Samedi 25 janvier 2020. Il est 16h. Je me suis perdu pendant quinze minutes dans le quartier Anonmé, un des nombreux quartiers de la préfecture d’Agoè, avant de trouver le lieu du spectacle: un terrain vague entre plusieurs maisons. J’avais raté les représentations de cette pièce en 2019, j’avais l’intention de ne plus laisser passer l’occasion. One coup for Kaiser est une création collective d’auteurs (Joël Ajavon, Kokouvi Galley, Marie-José Gbegbi, Jean Kantchebe, Séli Kodjovi-Numado, Kohn Rafael David, Edem Modjro) et de comédiens togolais et allemands soutenue par le Théâtre de la ville allemande de Konstanz. Créée en décembre 2016, elle a été représentée depuis à Sotouboua, Sokodé, Atakpamé, Kpalimé, Assahoun et dans plusieurs quartiers de Lomé dont Akassime, Katanga, dans les maisons du chef d’Agoè-Zongo et celui de Tsévié… La mise en scène est signée par le metteur en scène Alfa Ramsès et la chorégraphie des danses par Raouf Tchacondo. La distribution comporte six acteurs principaux (la vieille Ahovi, le chef du village, son interprète, le contremaitre colonial et le chef de la milice coloniale, la religieuse) autour desquels gravitent une vingtaine de rôles secondaires, dont un choeur d’enfants au jeu frais et spontané.

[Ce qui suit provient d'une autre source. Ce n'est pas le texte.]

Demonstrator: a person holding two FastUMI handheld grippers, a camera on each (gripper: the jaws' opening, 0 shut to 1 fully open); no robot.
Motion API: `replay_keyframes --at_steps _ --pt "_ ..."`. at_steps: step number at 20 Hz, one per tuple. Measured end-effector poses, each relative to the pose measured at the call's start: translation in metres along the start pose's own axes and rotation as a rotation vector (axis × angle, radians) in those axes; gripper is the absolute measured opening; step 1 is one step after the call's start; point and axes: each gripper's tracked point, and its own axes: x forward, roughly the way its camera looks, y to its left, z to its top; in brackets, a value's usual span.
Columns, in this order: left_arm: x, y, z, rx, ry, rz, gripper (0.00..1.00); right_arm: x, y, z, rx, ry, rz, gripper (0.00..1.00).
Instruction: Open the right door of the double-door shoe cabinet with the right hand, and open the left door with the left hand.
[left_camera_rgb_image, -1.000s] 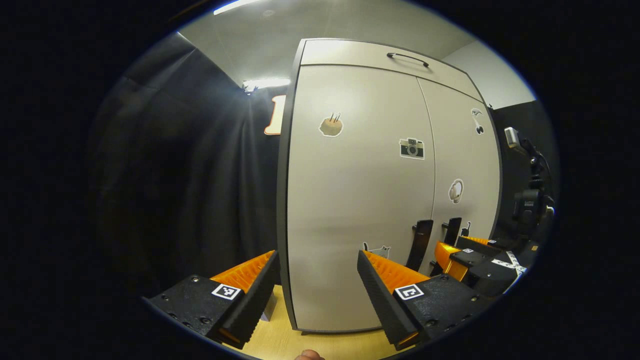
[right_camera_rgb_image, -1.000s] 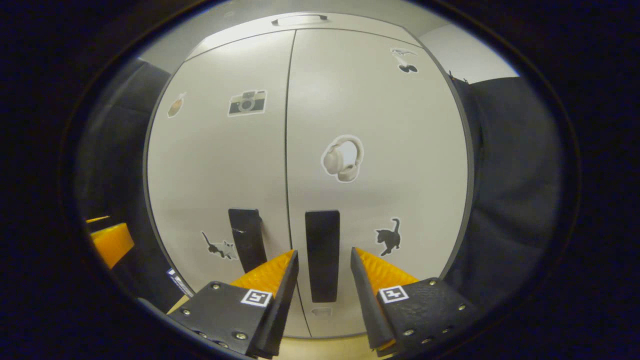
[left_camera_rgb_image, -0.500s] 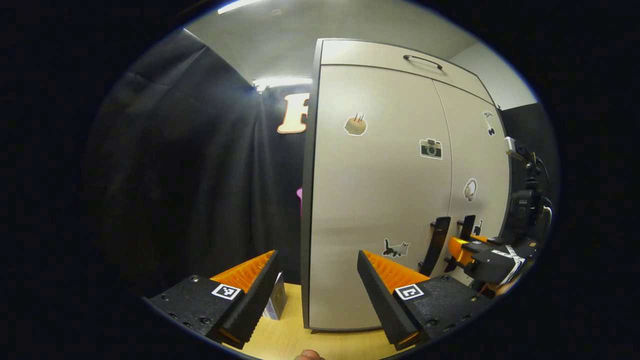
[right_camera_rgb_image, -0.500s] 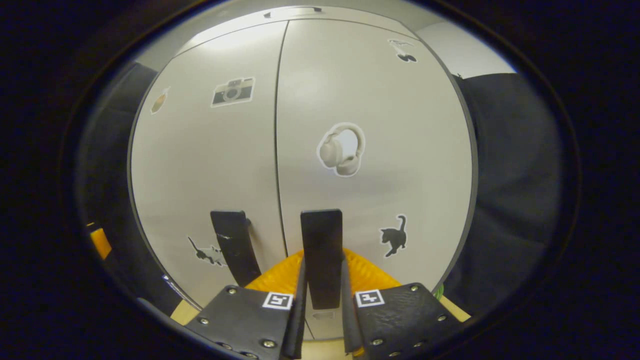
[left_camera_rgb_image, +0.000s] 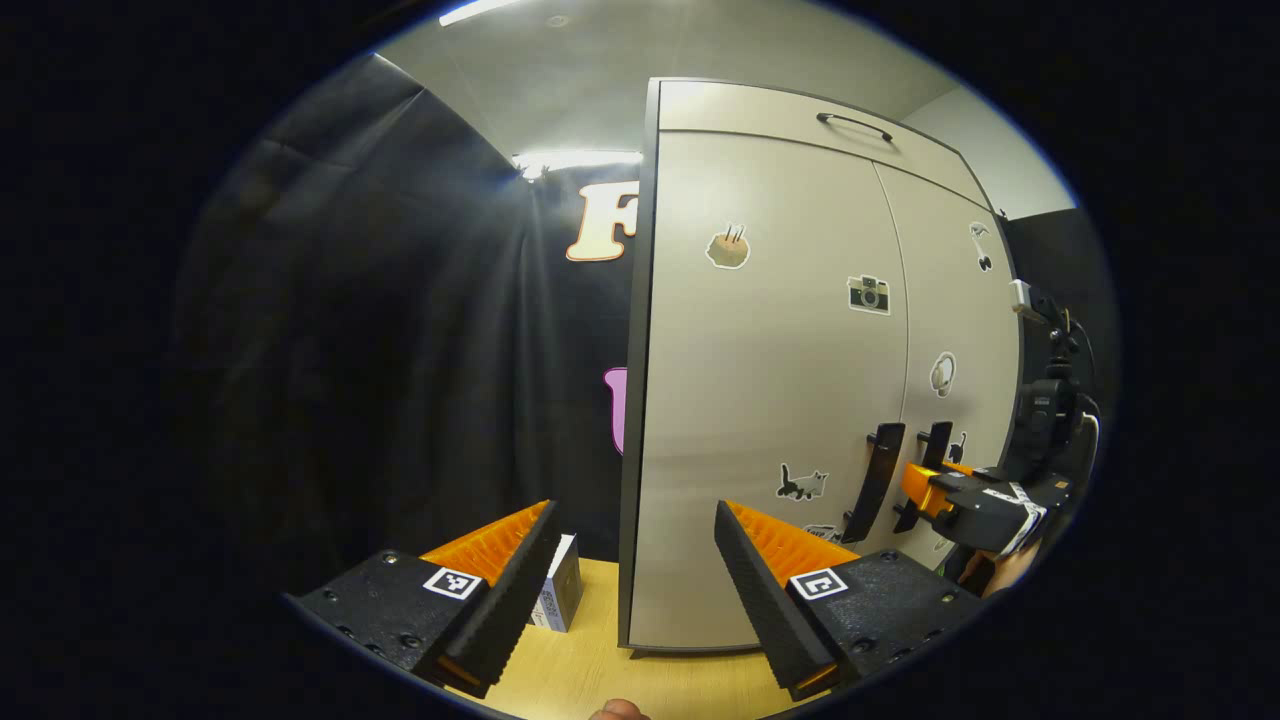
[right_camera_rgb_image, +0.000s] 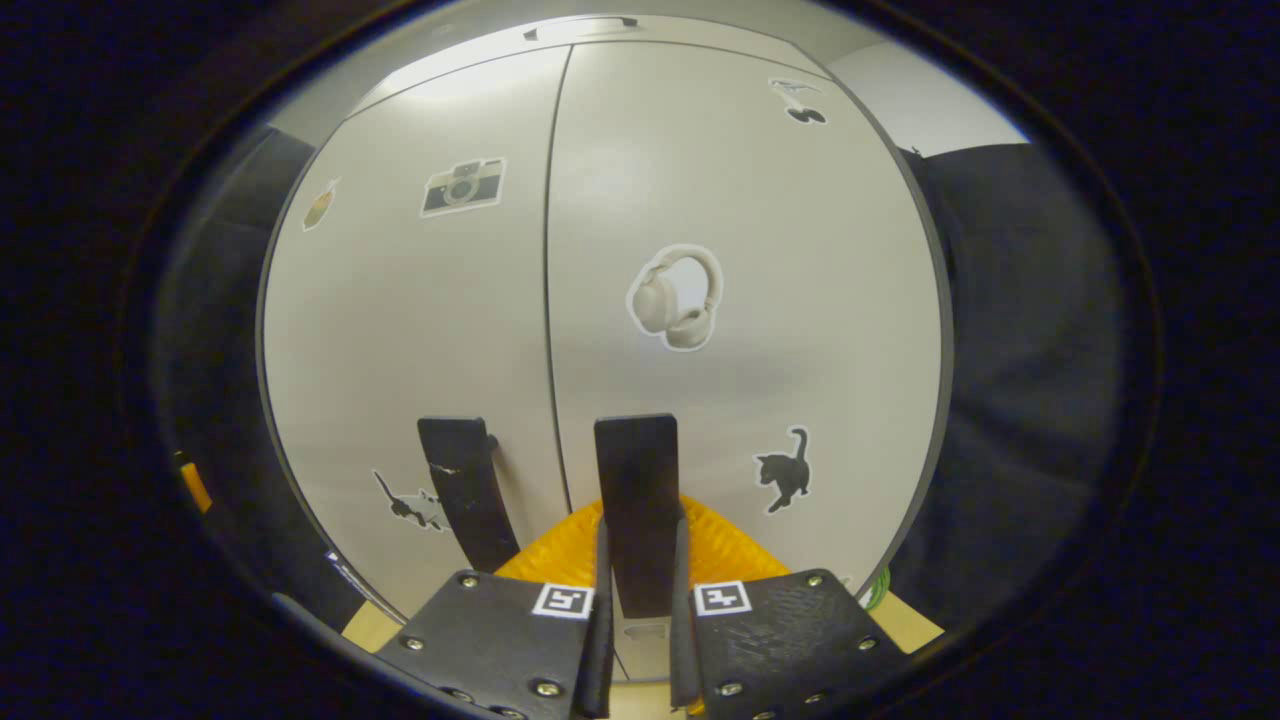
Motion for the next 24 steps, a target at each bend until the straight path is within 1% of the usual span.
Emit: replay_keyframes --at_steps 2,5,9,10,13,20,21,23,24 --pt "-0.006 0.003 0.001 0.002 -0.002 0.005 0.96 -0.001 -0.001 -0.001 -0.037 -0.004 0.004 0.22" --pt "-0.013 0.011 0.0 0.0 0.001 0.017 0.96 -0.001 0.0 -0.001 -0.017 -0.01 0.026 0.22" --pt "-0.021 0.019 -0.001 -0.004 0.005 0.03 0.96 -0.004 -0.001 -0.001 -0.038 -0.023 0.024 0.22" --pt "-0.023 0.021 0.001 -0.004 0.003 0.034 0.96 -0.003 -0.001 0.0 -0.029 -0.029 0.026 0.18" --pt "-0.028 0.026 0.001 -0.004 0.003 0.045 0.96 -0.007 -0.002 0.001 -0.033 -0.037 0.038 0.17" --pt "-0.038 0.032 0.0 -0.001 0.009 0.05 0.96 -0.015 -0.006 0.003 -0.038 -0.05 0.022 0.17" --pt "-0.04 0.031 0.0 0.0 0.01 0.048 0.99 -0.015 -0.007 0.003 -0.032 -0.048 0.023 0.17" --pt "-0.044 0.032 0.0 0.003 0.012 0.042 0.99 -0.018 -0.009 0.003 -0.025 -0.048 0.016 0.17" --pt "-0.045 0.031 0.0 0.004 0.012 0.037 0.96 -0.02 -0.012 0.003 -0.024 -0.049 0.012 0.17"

Le canevas de la pièce est posé dès la première scène: l’administration coloniale a décidé de construire un tronçon de chemin de fer à travers le village de Kolokopé, et pour y arriver elle promet une visite du Kaiser en personne, pour inaugurer l’ouvrage. Démarrées en trombe, les travaux piétinent au bout d’un temps. Et pour cause, la vieille Ahovi, une villageoise revêche incite les villageois à déserter ce chantier qu’elle trouve inutile et morbide. « A-t-on besoin d’une locomotive pour aller au bout de la terre » ironise-t-elle ? Togbui, le chef de Kolokopé, excédé par le zèle du contremaître colonial, décide d’adresser une plainte à Berlin, et somme son interprète d’écrire à l’empereur. Le contremaître exige de nouvelles recrues pour le chantier, ignorant les récriminations du chef. Il va jusqu’à proposer à celui-ci l’idée d’une nouvelle législation qui condamnerait aux travaux forcés tout homme ayant commis un délit de vol, un crime, ainsi que les polygames! L’astuce ne marche pas, alors, le contremaitre fait appel à l’église, pour contraindre le chef à coopérer. Envoyée en renfort, la religieuse tape dans les yeux du chef qui voit en elle l’adepte d’une nouvelle religion. Désormais, iront rejoindre le chantier tous les hommes refusant de se convertir. La religieuse met sur pied une chorale d’enfants qui doit préparer les cantiques en l’honneur de l’empereur, elle y enrôle la petite fille d’Ahovi, déclenchant un nouvel affrontement avec la rebelle. Ahovi pousse désormais les ouvriers à la révolte populaire, à leur libération du joug colonial. La répression est brutale, implacable. Condamnée à la prison, Ahovi est flagellée publiquement: 24 coups de fouets, dont un vingt-cinquième en hommage au Kaiser. Togbui, tombée sous le charme de la religieuse, change de camp et soutient la construction du chemin de fer, avec l’espoir d’accueillir le Kaiser dans son fief… One coup for Kaiser raconte la terrible désillusion d’un chef qui s’est cru l’égal d’un empereur allemand.
J’ai beaucoup aimé cette facilité pour le public à accueillir sans hésiter les langues d’un spectacle qui utilise l’éwé, le français, l’allemand et d’autres langues comme le moba et le kabyè, selon l’inspiration des comédiens. Et même si jouer dans la rue n’est pas sans risque – comme la séquence où un riverain rentrant chez lui a traversé la scène en rouspétant -, il faut reconnaître à cette production sa qualité pédagogique: emmener le théâtre vers le public, lui expliquer sans forcer le trait tous les artifices qui font de cet art un outil indispensable à la formation artistique.